**TO DO**
Return all records exactly. Nothing may be added.

Top of MATERIAL SUPPLIED

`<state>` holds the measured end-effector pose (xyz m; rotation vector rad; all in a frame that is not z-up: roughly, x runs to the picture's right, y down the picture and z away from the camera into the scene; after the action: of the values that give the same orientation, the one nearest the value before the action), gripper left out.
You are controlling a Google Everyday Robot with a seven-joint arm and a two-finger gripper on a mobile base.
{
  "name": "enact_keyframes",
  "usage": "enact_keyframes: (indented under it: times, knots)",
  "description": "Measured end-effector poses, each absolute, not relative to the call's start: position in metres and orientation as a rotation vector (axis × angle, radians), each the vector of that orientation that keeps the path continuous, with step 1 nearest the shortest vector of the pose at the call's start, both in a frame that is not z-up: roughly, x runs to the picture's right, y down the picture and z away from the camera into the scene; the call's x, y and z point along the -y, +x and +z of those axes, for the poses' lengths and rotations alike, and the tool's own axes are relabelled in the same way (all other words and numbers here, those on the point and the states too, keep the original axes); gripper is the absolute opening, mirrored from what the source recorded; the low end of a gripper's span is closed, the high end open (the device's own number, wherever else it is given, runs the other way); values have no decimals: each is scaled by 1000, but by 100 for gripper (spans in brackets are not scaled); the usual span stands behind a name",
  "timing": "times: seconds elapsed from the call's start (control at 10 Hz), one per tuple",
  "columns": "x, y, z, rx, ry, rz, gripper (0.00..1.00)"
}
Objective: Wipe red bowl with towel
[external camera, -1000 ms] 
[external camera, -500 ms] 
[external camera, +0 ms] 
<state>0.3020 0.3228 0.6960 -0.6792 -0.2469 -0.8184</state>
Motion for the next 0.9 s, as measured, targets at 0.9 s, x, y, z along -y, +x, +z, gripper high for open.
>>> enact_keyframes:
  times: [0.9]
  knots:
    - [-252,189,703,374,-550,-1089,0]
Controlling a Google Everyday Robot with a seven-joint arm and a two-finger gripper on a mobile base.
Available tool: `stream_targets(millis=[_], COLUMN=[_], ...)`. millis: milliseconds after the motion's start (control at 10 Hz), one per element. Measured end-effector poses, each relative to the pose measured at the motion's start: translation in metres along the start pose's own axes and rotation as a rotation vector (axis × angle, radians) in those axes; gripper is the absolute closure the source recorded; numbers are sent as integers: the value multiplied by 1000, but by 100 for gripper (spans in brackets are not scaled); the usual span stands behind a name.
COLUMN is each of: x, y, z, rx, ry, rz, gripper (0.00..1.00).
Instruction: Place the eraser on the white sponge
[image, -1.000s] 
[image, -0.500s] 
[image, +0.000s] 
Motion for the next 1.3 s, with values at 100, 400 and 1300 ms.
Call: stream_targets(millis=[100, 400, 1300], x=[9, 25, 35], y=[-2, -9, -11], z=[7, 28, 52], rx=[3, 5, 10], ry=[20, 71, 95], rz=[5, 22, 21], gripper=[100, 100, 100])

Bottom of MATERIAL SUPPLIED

**RESPONSE AREA**
`<state>` holds the measured end-effector pose (xyz m; rotation vector rad; all in a frame that is not z-up: roughly, x runs to the picture's right, y down the picture and z away from the camera into the scene; after the action: of the values that give the same orientation, the one nearest the value before the action), gripper left out.
You are controlling a Google Everyday Robot with a seven-joint arm and a two-finger gripper on a mobile base.
{
  "name": "enact_keyframes",
  "usage": "enact_keyframes: (indented under it: times, knots)",
  "description": "Measured end-effector poses, each absolute, not relative to the call's start: position in metres and orientation as a rotation vector (axis × angle, radians), each the vector of that orientation that keeps the path continuous, with step 1 nearest the shortest vector of the pose at the call's start, both in a frame that is not z-up: roughly, x runs to the picture's right, y down the picture and z away from the camera into the scene; the call's x, y and z point along the -y, +x and +z of those axes, for the poses' lengths and rotations alike, and the tool's own axes are relabelled in the same way (all other words and numbers here, those on the point and the states too, keep the original axes); gripper is the absolute opening, mirrored from what the source recorded; the low end of a gripper's span is closed, the high end open (the device's own number, wherever else it is given, runs the other way); values have no decimals: each is scaled by 1000, but by 100 for gripper (spans in brackets are not scaled); the usual span stands behind a name",
  "timing": "times: seconds elapsed from the call's start (control at 10 Hz), one per tuple",
  "columns": "x, y, z, rx, ry, rz, gripper (0.00..1.00)"
}
Objective: Wipe red bowl with towel
[external camera, -1000 ms] 
[external camera, -500 ms] 
[external camera, +0 ms] 
<state>0.3020 0.3228 0.6960 -0.6792 -0.2469 -0.8184</state>
Motion for the next 0.9 s, as measured, targets at 0.9 s, x, y, z along -y, +x, +z, gripper high for open.
>>> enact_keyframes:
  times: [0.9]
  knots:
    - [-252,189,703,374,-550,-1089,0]
Controlling a Google Everyday Robot with a seven-joint arm and a two-finger gripper on a mobile base.
Available tool: `stream_targets(millis=[_], COLUMN=[_], ...)`. millis: milliseconds after the motion's start (control at 10 Hz), one per element. Measured end-effector poses, each relative to the pose measured at the motion's start: translation in metres along the start pose's own axes and rotation as a rotation vector (axis × angle, radians) in those axes; gripper is the absolute closure the source recorded; numbers are sent as integers: the value multiplied by 1000, but by 100 for gripper (spans in brackets are not scaled); the usual span stands behind a name.
COLUMN is each of: x, y, z, rx, ry, rz, gripper (0.00..1.00).
Instruction: Place the eraser on the white sponge
[image, -1.000s] 
[image, -0.500s] 
[image, +0.000s] 
Motion for the next 1.3 s, with values at 100, 400 and 1300 ms.
Call: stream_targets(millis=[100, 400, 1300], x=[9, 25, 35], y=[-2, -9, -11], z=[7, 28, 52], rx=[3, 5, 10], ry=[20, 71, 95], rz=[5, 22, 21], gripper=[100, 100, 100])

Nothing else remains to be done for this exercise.